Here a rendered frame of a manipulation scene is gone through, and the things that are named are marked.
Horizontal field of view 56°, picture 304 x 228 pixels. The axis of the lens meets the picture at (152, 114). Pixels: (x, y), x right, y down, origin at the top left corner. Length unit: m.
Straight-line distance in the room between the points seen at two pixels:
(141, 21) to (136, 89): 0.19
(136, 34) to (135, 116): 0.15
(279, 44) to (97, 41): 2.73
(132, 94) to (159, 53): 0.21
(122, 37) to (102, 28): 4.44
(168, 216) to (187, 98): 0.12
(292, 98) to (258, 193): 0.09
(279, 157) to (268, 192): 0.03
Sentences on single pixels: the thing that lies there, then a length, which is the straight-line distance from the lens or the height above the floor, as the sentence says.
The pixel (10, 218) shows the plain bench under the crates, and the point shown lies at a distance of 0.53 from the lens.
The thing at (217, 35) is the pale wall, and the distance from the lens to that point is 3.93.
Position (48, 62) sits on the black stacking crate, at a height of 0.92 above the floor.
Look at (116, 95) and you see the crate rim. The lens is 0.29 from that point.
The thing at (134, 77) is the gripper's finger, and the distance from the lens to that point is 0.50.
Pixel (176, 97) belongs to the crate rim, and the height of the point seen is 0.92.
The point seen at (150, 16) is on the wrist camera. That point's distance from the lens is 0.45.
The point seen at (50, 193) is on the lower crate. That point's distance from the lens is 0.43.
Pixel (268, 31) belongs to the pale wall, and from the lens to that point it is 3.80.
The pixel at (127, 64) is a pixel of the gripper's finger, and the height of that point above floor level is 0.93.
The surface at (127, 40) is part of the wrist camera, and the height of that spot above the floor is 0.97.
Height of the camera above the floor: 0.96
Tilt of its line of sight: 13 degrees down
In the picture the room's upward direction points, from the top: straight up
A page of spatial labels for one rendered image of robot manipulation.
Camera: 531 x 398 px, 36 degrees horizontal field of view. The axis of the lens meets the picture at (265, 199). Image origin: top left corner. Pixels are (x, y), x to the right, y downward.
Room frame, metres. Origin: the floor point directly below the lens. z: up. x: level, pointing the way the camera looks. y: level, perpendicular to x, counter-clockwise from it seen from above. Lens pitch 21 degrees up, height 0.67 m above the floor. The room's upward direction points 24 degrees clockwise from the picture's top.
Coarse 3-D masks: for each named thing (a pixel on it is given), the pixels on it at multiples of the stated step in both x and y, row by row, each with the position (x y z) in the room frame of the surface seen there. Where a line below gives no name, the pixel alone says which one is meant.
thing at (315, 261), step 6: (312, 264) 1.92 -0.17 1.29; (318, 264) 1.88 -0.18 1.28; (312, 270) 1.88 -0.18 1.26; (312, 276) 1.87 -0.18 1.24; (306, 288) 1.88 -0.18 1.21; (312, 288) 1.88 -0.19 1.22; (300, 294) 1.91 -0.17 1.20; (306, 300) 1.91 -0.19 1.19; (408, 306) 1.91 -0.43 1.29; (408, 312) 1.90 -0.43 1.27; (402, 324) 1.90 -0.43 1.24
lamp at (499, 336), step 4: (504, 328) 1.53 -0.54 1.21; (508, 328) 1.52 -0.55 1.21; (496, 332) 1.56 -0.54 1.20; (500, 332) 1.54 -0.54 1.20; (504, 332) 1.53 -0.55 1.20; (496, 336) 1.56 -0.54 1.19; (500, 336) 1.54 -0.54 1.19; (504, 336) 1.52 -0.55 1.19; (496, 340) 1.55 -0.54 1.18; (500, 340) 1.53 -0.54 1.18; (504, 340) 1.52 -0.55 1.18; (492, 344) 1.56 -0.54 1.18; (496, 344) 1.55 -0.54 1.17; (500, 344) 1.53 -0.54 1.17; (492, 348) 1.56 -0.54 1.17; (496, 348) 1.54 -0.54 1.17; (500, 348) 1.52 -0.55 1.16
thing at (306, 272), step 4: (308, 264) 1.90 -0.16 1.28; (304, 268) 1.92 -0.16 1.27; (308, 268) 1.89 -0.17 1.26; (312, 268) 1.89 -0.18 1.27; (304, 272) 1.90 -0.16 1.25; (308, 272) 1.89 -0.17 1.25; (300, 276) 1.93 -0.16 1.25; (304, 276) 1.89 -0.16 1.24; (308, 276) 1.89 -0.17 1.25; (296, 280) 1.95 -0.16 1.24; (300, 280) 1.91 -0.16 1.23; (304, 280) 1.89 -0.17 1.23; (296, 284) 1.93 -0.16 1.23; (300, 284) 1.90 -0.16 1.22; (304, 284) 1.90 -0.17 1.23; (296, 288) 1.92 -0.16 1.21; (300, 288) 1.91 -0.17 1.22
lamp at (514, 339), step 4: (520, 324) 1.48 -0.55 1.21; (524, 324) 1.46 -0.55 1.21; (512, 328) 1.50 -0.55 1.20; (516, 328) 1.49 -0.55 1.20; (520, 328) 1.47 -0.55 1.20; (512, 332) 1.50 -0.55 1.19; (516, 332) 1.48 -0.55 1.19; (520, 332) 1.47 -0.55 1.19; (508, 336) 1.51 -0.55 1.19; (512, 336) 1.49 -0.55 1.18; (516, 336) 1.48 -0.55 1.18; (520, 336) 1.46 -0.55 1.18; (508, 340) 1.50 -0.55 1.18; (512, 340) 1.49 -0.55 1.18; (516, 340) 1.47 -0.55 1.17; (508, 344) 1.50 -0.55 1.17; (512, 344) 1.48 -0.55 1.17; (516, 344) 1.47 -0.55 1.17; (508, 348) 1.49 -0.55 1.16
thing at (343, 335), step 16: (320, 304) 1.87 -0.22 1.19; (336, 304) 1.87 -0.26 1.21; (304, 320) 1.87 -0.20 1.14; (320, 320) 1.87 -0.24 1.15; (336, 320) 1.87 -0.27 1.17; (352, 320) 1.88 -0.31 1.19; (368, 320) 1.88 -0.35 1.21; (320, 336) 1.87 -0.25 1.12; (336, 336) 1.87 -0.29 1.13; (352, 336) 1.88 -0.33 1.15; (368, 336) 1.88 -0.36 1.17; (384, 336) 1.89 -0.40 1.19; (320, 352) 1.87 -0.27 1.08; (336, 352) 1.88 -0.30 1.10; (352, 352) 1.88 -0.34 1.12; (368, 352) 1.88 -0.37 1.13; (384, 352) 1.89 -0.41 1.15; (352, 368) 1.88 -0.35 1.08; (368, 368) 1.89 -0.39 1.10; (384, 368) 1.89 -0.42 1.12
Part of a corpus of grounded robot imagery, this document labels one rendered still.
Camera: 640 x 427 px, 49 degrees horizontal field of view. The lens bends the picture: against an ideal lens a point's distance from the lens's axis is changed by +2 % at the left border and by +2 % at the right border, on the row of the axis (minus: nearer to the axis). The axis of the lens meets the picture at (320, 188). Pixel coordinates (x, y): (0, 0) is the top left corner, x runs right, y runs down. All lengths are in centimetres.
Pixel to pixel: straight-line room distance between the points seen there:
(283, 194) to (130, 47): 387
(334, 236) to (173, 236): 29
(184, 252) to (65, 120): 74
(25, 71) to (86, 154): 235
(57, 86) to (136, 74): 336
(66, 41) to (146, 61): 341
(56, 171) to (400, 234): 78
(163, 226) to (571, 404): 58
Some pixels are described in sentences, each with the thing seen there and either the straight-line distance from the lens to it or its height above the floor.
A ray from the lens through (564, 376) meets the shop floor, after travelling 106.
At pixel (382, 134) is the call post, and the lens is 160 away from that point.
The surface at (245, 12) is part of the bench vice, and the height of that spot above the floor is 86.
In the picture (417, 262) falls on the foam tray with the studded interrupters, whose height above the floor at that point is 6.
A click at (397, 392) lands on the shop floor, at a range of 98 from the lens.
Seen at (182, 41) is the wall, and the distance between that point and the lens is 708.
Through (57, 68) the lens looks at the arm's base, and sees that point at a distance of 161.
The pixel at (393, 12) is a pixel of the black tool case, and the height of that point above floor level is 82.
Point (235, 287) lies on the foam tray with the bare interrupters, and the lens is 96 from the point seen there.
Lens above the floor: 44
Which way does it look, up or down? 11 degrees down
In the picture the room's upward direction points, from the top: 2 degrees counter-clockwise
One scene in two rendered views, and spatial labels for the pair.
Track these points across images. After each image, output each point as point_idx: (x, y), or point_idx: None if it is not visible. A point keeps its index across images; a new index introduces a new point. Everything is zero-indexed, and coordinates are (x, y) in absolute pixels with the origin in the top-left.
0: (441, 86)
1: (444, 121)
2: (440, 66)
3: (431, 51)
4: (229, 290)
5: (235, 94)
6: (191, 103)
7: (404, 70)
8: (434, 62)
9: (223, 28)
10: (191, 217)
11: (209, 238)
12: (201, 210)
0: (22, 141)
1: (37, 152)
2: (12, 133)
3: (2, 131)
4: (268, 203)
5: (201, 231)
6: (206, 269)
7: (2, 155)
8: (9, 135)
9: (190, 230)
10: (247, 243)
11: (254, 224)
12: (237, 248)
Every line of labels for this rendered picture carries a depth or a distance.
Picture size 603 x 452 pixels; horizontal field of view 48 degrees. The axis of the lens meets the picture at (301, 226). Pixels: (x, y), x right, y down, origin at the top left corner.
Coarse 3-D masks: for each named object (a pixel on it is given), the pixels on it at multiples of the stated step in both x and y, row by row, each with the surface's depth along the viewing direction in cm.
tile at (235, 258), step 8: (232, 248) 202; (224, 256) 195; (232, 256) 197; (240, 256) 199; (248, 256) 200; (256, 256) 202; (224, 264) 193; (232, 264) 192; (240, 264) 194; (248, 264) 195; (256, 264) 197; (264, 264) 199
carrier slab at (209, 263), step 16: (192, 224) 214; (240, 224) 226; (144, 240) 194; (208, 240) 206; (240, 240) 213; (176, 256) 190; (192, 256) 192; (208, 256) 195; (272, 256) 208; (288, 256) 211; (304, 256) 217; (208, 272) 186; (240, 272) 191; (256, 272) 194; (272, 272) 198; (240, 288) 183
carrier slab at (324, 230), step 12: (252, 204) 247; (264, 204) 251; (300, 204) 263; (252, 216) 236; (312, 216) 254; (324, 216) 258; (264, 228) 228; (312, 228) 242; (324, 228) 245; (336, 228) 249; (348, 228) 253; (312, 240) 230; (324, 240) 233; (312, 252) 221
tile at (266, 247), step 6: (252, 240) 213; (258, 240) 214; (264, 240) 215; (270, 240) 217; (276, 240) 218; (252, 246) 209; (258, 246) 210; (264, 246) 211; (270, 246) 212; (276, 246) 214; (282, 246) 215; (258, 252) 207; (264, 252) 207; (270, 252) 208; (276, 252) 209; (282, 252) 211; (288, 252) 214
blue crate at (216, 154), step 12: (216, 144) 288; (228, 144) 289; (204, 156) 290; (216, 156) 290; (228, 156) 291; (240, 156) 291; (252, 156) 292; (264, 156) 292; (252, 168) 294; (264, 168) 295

□ □ □

* THE TASK: From the records above, transcribe without alteration every line from the one with "(66, 41) to (146, 61): 341" to the one with "A click at (397, 392)", inclusive.

* SOLUTION FOR THIS EXERCISE:
(66, 41) to (146, 61): 341
(56, 171) to (400, 234): 78
(163, 226) to (571, 404): 58
Some pixels are described in sentences, each with the thing seen there and either the straight-line distance from the lens to it or its height above the floor.
A ray from the lens through (564, 376) meets the shop floor, after travelling 106.
At pixel (382, 134) is the call post, and the lens is 160 away from that point.
The surface at (245, 12) is part of the bench vice, and the height of that spot above the floor is 86.
In the picture (417, 262) falls on the foam tray with the studded interrupters, whose height above the floor at that point is 6.
A click at (397, 392) lands on the shop floor, at a range of 98 from the lens.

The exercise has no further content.